When divorcing in Texas, many times, one spouse will be required by the court to pay spousal support, or maintenance, to the other person involved. If you have been a stay-at-home parent or have been the parent who did the most "at-home" work in the marriage, you may be entitled to receive spousal support.
The law of Texas says that this can be an ongoing situation or the court can choose to give you enough support over time to gain employment skills and get a job to support yourself. In any case, you will want to engage a legal professional who can help guide you through this process.
You can actually work these details out before you get to court, as long as it is documented well and both of you agree to have the elements of the spousal support decided upon. Often, the divorce can be contentious and will need to be brought before the court for the judge to decide what, if any, spousal support is going to be granted.

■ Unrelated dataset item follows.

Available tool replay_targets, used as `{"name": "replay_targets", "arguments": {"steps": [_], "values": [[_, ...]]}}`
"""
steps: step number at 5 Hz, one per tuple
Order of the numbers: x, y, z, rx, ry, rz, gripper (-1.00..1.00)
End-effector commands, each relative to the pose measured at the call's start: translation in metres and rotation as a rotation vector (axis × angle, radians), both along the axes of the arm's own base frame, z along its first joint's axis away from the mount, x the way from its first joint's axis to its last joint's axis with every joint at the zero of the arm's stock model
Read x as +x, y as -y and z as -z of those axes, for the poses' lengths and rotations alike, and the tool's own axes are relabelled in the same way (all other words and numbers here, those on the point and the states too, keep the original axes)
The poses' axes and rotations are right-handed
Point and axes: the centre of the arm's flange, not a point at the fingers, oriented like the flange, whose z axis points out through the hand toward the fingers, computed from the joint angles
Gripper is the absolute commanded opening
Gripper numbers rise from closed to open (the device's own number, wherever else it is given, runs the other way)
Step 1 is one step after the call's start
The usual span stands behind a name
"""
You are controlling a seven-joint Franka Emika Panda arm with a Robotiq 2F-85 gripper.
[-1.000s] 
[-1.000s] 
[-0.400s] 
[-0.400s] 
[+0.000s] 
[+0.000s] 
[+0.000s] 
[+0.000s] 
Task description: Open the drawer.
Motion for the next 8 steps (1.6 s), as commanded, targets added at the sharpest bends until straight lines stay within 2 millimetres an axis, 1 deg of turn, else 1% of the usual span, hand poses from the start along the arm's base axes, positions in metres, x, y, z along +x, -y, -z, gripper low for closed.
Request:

In order to get spousal maintenance payments, you need to be totally upfront with what you own and what you owe. Your spouse must also provide this information and it would behoove you to know these details for yourself. It isn't uncommon for both parties to know what the other owns and owes. Is your property yours? Did you own it before the marriage? Did you inherit it? This is important to document because it can mean the difference between you getting spousal support and having to make it on your own without it.
An attorney experienced in Texas family law may be a good choice to seek advice from. This person can assist you with the intricate details that must be provided in order for you to get spousal support in a divorce.